The rich and famous have a way around their limited wetware and poor decision skills. They hire personal assistants, trainers, financial planners, and life coaches as prosthetic brains to optimize their lives. But soon, everyone will be able to afford their own personal assistant. Ubiquitous computing, Moore’s Law, a tolerance for increased personal data collection, and cheap, powerful mobility mean that what started as a phone is now much, much more.
Just take a look at the wall of the Apple store and you’ll realize that we’re equipping society with prosthetic brains, able to measure every aspect of our lives, at an astonishing rate.
Instead of trainers and coaches, we hook our lives up to the machine through sensors and APIs, then develop algorithms to optimize ourselves through constant feedback loops, part of a movement known as the Quantified Self. Today, QS focuses on basic stuff: food, sex, sleep, health. But it’s moving up maslow’s hierarchy fast: Rescuetime makes us productive; Gottafeeling catalogs our moods; New York’s School of One adapts teaching to the way each student learns best.
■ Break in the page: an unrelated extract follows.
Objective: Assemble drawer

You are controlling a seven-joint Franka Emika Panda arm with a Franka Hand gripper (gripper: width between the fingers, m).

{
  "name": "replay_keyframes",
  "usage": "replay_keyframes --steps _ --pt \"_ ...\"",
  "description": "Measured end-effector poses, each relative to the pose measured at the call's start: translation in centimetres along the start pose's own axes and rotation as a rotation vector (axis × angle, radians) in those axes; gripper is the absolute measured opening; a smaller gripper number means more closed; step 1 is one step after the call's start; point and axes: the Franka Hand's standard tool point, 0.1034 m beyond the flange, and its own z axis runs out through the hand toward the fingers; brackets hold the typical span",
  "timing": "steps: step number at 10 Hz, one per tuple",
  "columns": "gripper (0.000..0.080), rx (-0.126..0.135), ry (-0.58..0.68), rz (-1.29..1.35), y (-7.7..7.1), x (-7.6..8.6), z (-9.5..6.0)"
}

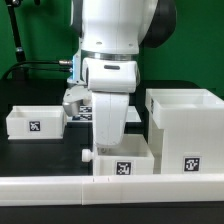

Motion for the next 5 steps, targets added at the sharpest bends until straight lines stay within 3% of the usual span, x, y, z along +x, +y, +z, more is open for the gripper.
replay_keyframes --steps 3,5 --pt "0.0042 0.006 -0.001 0.046 0.61 0.4 -0.24" --pt "0.0042 0.025 -0.005 0.06 0.75 0.59 -0.42"
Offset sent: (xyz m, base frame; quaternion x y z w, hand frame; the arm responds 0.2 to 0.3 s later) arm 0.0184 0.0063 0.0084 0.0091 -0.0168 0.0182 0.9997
Companies aren’t far behind, using algorithms to hire and fire better, squeeze more miles out of truckers, identify bad insurance risks, and so on. Employees have little choice but to submit to optimization if they want the job; soon, citizens won’t be able to opt out either. Countries have to remain productive, after all, if they want to maintain their standard of living.
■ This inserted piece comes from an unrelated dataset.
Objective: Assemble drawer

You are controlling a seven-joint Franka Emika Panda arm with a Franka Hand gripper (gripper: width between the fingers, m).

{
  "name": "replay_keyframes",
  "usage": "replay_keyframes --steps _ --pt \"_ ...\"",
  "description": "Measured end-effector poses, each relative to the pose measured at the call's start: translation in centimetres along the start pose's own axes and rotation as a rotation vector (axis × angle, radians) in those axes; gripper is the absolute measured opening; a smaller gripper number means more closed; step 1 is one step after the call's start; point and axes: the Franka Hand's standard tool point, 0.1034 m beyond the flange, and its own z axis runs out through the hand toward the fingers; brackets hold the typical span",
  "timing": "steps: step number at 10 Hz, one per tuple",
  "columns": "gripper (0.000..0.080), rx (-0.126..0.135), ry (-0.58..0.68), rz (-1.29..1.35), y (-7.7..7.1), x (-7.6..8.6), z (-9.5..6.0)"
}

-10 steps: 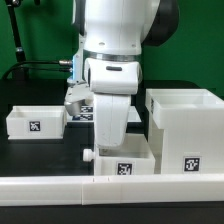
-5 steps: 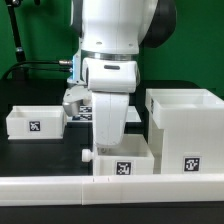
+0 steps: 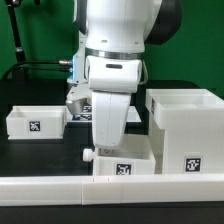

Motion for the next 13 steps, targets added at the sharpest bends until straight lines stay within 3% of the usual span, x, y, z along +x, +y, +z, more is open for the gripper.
replay_keyframes --steps 13 --pt "0.0042 0.005 0.003 -0.039 -0.22 0.49 0.0"
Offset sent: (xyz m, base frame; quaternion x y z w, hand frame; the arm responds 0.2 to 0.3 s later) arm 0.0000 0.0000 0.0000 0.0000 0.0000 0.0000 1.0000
In the early 20th century, the entry of women into the workforce and cheap consumer credit boosted GDP. In the later 20th century, the boost came from a switch from atoms to bits, which built the Internet, flattened hierarchies, shattered distribution costs, connected the world, and monetized information.Now we’re going to turn the Quantified Self into the Quantified Society.
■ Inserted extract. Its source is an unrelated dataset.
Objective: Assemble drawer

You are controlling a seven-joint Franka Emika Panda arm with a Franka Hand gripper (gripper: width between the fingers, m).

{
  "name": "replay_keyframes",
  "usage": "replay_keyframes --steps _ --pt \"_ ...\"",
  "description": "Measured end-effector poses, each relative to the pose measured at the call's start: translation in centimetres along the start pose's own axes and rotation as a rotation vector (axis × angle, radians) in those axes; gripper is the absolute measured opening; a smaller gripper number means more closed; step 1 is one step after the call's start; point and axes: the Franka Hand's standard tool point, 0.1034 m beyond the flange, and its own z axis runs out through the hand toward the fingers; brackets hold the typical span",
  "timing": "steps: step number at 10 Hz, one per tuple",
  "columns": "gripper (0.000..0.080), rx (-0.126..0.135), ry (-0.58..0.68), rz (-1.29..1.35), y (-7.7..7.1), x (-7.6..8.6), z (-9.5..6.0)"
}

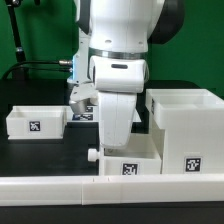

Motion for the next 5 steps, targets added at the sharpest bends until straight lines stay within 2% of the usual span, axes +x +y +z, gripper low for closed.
replay_keyframes --steps 5 --pt "0.0042 0.001 0.002 -0.003 -0.11 0.27 0.05"
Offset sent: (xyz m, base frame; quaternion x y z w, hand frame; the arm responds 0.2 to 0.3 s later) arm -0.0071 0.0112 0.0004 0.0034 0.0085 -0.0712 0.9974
The optimizations that come from living algorithmically will be too good to pass up. And course, like Big Banks or Big Oil, Big Feedback will soon be too big to fail. The pressure to participate will be huge. Try to opt out, and at best you’re seen as a quaint anachronism, at worst, a traitor squandering scarce resources of your society and burdening it with chronic health issues. Unplugging is unpatriotic.
Which brings me to the risk. Algorithms are bad at exceptions. Every statistician knows that when an algorithm can’t find an underlying pattern, it can’t make good predictions. But breaking rules is how new rules are made.
We call exceptions by other names: “serendipity” or “leap of faith.” Exceptions invented the minivan and the Walkman. They gave us Kiva and Wikipedia. Exceptions, by their very nature, defy traditional analysis. Exceptions made Steve Jobs take a calligraphy class, made Feynman pick locks, made Einstein dream of trains. They’re not what the algorithm would have told you to do.
What if our dependency on feedback, algorithms, and optimization means we can’t afford serendipity? No joy rides, fatty foods, or lazy Sunday naps. And no time for the rule-breaking that breaks the mould.
Of course, today, only the 1% can afford the personal assistants and prosthetic brains that optimize their lives. This isn’t a widespread movement yet, and the technologies cost thousands of dollars. But remember: once, if you had a cellphone, it meant you were important. Today, the truly important are hard to reach, while the rest of us are issued digital tethers by our employers, expected to be on call around the clock.
In a world driven by feedback, only the privileged will be able to afford serendipity instead of slavish obedience to calculated regimen. In that world, only the rich can afford to waste time and to live sub-optimally. We need to be careful of a tomorrow in which we’re feedback slaves, with every cake, idle afternoon, and guilty pleasure calculated away by some future version of Siri, chasing ever-greater increased efficiency.